BY BROOK LARMER | AUGUST 30, 2005

The marketing wizards at the National Basketball Association (NBA) like to talk about China as basketball's "final frontier." But the Middle Kingdom's fascination with hoops began long before an affable 7-foot, 6-inch giant named Yao Ming debuted with the NBA's Houston Rockets in 2002. China may not have invented the game, as some Chinese sports historians claim, pointing to the ancient pastime of shouju, a form of Han dynasty handball. But basketball did, in fact, land in China before it arrived in Houston, and only a few years after an eccentric Canadian named James Naismith invented the game in 1891.
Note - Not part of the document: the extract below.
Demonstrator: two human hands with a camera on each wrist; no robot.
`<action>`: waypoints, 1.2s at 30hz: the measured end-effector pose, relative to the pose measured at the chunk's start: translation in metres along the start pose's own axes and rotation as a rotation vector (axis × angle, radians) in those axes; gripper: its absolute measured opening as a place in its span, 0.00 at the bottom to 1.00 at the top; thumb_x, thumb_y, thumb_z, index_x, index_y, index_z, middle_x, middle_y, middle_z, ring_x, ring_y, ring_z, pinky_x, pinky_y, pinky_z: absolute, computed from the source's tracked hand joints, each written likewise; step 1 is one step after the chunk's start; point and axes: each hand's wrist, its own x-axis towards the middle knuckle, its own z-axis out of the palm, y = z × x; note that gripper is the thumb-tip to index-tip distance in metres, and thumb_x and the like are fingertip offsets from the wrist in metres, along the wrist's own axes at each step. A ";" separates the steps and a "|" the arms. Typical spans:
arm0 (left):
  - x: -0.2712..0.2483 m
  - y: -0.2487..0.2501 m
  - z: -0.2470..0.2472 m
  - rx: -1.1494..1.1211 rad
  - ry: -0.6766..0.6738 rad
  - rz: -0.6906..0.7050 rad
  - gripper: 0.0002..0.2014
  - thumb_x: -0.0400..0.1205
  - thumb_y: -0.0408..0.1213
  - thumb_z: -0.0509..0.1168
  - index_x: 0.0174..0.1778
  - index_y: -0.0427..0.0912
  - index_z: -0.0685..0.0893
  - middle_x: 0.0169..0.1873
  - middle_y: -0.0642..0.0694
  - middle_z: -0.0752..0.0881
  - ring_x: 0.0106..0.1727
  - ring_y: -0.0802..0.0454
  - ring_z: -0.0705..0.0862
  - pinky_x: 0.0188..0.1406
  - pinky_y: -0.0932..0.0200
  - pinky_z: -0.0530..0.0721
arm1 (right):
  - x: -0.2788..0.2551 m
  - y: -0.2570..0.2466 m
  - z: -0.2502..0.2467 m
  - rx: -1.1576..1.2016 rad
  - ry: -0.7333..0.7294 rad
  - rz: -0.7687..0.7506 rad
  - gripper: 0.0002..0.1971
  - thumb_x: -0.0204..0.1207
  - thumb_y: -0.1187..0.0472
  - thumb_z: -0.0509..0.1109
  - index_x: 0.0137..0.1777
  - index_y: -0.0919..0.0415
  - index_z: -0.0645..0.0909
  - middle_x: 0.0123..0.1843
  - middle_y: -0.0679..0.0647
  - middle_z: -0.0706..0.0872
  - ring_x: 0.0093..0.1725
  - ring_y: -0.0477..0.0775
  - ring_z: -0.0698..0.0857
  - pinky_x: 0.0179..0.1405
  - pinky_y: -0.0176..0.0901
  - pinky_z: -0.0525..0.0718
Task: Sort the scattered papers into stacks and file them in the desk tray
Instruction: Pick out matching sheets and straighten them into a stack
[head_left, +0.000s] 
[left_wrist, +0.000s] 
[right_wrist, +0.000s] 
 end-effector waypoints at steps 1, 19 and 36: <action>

From the beginning, basketball was destined to be a global sport -- and China its ultimate conquest -- for one serendipitous reason: Doc Naismith created the game at the Young Men's Christian Association (YMCA) international training center in Springfield, Massachusetts, a place where young missionaries imbibed a vision of "muscular Christianity" before heading off to redeem the world. China was the biggest emerging market for souls to be saved, an empire of 400 million people in the waning years of the Qing dynasty. When YMCA missionaries arrived in the city of Tianjin in the 1890s carrying "The Thirteen Rules of Basketball," along with their Bibles, they believed that salvation would come through God and hoops, though not necessarily in that order.

More than a century later, another wave of Western evangelists has descended on the Middle Kingdom, preaching a glitzier gospel of globalization. Instead of Bibles and "The Thirteen Rules of Basketball," the foreigners who began trickling into China in the 1990s carried different symbols of their faith: the Nike swoosh, the NBA logo, highlight films of a miracle man named Michael Jordan -- all played to the hip-hop soundtrack of global youth culture. China, 1.3 billion strong, had finally emerged from decades of isolation and was hurtling into a dizzying economic boom. Hoping to crack the last great untapped market on Earth, the new evangelists peddled a vision of sports as entertainment, a pleasurable commodity that channeled the values of freedom, competition, and individual heroism. The Westerners put their faith in the power of athletic icons -- especially basketball stars -- to inspire the kind of emotional bond that would drive the Chinese masses to watch, cheer, and fill their homes with loads of really cool imported stuff.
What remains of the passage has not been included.